** TASK BRIEF **
With both ends included, repeat exactly the lines of the entries below from the one containing "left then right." down to the one containing "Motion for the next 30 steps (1", and no others.

/---

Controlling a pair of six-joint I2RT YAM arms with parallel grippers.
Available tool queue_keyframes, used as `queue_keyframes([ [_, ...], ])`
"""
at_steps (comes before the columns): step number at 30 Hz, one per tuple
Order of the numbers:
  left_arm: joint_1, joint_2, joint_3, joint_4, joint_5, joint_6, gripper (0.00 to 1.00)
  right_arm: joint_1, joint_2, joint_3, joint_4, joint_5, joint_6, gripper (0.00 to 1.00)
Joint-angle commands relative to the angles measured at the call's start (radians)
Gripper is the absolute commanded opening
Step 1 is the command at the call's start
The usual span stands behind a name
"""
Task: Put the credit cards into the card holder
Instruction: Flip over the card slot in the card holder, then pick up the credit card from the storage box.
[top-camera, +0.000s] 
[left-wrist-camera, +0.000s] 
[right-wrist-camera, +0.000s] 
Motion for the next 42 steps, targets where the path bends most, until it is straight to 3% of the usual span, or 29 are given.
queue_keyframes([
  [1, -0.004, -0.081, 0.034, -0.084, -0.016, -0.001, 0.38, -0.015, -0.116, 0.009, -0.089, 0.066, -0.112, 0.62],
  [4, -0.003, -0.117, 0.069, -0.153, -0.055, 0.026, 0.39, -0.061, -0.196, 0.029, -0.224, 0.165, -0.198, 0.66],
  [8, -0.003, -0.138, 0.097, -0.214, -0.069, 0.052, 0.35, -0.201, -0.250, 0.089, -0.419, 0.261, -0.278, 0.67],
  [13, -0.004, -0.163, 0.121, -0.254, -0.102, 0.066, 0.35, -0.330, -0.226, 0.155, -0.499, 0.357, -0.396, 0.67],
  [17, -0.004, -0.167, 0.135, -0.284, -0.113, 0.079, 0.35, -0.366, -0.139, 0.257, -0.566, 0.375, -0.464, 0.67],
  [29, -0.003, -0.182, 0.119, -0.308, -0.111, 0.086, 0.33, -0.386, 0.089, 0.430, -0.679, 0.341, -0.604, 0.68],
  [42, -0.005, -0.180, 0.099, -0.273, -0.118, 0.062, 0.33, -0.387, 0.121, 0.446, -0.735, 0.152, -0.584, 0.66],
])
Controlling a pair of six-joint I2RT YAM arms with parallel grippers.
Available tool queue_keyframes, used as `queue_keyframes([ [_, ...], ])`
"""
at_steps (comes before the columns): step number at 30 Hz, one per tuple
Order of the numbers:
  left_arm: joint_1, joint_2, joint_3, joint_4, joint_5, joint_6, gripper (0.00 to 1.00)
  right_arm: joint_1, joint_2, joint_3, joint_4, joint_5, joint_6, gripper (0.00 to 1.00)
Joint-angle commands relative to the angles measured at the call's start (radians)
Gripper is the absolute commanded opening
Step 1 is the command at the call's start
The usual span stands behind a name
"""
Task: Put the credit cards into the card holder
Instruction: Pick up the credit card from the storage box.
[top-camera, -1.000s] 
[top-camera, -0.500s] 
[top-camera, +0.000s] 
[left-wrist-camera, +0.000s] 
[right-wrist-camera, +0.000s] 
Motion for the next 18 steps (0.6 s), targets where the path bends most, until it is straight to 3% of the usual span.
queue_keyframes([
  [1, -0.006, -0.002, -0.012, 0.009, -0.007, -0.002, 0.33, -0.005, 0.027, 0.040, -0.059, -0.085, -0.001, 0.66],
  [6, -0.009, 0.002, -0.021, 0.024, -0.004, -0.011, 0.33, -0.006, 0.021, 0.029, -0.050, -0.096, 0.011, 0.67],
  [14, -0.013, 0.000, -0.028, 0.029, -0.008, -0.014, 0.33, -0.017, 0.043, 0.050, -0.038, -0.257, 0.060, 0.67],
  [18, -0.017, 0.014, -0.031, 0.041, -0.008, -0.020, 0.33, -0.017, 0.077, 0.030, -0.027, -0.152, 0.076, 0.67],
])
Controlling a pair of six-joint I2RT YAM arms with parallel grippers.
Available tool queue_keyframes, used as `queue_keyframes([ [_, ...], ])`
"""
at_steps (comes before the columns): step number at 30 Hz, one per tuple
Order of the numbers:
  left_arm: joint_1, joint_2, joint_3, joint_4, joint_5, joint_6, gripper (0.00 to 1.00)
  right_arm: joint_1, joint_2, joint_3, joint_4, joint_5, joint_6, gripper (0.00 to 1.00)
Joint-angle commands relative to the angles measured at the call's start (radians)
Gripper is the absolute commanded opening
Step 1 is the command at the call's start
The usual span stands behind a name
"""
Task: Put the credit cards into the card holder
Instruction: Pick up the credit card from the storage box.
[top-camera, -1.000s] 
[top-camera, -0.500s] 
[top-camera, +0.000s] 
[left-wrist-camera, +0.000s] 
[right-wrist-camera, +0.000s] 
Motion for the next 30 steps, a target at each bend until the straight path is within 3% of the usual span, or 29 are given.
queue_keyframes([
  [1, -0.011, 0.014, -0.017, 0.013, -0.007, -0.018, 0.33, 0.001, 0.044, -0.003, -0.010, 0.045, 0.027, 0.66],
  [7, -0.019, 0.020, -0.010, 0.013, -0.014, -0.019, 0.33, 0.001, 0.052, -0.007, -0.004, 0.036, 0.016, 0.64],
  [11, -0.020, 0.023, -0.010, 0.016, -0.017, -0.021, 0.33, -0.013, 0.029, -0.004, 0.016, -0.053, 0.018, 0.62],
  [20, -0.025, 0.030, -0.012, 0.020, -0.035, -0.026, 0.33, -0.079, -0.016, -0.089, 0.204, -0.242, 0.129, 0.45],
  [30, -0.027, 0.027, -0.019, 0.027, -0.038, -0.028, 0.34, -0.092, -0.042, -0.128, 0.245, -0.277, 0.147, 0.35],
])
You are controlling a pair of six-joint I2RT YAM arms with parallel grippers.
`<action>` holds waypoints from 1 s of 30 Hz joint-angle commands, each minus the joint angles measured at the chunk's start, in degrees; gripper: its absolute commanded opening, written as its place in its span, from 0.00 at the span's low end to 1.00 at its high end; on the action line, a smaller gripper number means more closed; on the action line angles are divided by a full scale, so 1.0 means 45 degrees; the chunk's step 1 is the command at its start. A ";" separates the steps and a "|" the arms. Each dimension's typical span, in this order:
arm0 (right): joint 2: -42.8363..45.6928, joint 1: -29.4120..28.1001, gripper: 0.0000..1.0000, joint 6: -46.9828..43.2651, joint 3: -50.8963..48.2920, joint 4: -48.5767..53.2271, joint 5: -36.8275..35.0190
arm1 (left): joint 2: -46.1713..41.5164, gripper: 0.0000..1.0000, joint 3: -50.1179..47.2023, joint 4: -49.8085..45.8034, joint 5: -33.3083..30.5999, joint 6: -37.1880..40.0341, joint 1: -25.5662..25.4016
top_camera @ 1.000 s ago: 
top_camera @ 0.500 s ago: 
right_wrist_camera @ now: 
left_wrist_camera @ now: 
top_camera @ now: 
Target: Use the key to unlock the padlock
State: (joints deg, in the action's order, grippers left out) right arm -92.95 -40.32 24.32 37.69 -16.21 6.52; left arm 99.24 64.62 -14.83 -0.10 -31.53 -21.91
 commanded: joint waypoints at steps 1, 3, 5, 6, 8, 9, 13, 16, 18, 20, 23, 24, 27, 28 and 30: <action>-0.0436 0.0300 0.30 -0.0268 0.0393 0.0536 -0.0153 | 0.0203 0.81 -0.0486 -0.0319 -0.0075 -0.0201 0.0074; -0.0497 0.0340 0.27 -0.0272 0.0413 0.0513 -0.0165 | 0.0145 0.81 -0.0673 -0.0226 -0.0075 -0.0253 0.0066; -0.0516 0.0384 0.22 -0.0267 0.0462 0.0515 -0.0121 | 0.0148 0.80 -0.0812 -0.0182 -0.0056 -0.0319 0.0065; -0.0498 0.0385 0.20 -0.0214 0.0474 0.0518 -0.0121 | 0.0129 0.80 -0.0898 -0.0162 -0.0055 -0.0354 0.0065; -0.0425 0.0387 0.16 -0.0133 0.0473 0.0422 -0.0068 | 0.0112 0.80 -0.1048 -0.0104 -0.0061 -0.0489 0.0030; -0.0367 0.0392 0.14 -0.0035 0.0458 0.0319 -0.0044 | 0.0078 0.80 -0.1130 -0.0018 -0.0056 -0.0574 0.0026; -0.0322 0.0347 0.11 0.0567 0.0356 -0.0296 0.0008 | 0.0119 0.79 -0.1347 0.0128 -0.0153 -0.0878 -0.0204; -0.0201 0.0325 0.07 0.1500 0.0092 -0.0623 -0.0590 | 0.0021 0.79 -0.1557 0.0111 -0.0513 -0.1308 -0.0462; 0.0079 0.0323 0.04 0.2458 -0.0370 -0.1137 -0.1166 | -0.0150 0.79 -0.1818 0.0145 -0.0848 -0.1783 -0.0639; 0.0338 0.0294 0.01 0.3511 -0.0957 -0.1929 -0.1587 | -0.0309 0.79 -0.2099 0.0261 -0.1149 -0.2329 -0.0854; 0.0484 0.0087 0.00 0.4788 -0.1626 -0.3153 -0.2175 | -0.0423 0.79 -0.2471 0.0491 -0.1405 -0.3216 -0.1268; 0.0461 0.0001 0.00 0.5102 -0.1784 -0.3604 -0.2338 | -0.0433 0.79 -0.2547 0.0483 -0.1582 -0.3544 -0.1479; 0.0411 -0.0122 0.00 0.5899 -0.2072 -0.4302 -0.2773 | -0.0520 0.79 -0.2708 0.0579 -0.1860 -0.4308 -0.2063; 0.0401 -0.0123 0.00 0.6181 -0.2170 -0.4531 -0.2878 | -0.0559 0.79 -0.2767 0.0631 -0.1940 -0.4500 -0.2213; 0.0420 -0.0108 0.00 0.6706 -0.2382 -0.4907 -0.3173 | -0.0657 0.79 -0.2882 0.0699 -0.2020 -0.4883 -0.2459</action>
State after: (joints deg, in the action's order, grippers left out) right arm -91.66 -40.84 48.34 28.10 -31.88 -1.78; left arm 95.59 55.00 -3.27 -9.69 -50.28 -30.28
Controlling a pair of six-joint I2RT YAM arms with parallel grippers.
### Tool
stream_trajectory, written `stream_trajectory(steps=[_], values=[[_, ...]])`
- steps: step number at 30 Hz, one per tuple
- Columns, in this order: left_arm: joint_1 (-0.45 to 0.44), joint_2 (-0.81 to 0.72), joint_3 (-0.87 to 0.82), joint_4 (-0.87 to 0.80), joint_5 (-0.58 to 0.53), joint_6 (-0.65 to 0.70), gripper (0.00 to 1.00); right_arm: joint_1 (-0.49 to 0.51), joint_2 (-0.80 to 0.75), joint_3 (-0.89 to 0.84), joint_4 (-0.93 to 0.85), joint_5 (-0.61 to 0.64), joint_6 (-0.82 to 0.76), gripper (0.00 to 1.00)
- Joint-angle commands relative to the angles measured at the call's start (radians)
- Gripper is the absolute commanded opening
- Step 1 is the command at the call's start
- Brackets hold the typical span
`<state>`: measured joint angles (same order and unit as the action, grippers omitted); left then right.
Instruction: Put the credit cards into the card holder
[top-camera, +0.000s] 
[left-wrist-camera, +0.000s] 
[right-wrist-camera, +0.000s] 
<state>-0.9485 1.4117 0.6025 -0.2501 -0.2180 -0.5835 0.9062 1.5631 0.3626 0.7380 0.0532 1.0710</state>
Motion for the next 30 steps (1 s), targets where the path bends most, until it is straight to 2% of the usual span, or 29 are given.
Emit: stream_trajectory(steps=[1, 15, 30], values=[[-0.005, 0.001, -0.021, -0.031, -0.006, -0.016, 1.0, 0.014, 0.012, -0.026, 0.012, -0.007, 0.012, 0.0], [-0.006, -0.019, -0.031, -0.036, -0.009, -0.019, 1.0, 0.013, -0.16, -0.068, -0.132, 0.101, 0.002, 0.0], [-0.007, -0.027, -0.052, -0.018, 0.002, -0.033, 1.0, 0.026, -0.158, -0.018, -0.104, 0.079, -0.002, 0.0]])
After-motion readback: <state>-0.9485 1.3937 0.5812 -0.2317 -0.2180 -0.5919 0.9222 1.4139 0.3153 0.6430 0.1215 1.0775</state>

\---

** YOUR SOLUTION **
`<state>`: measured joint angles (same order and unit as the action, grippers omitted); left then right.
Instruction: Put the credit cards into the card holder
[top-camera, +0.000s] 
[left-wrist-camera, +0.000s] 
[right-wrist-camera, +0.000s] 
<state>-0.9485 1.4117 0.6025 -0.2501 -0.2180 -0.5835 0.9062 1.5631 0.3626 0.7380 0.0532 1.0710</state>
Motion for the next 30 steps (1 s), targets where the path bends most, until it is straight to 2% of the usual span, or 29 are given.

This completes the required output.